Retype the lines of the listing below exactly, but only those from the one containing "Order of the" through the last line; pictures stay out.
--
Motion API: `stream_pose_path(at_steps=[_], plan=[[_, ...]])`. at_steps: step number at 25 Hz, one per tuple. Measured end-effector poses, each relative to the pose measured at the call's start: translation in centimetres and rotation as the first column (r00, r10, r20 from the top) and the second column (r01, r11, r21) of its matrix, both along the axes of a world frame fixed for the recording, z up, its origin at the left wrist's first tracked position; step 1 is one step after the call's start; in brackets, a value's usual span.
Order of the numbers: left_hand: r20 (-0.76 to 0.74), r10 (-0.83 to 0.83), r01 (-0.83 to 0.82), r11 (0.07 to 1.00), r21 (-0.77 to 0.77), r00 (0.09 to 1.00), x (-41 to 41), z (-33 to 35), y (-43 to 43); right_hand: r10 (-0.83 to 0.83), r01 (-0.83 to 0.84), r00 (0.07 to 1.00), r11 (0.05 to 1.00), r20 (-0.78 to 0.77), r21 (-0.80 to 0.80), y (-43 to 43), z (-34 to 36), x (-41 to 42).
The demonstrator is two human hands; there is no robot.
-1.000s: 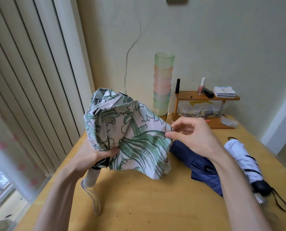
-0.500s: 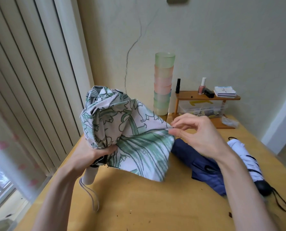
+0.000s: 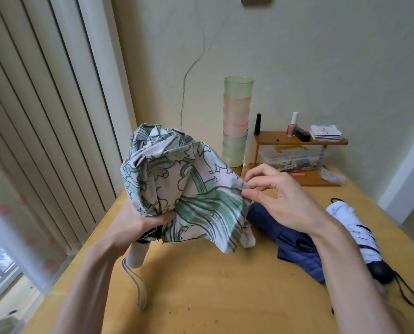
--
● **EXERCISE OUTPUT**:
Order of the numbers: left_hand: r20 (-0.76 to 0.74), r10 (-0.83 to 0.83), r01 (-0.83 to 0.82), r11 (0.07 to 1.00), r21 (-0.77 to 0.77), r00 (0.09 to 1.00), x (-41 to 41), z (-33 to 35), y (-43 to 43); right_hand: r10 (-0.83 to 0.83), r01 (-0.83 to 0.84), r00 (0.07 to 1.00), r11 (0.05 to 1.00), r20 (-0.78 to 0.77), r21 (-0.80 to 0.80), y (-43 to 43), z (-34 to 36), x (-41 to 42).
The demonstrator is two human hands; there is no robot.
-1.000s: 
-0.500s: 
+0.000s: 

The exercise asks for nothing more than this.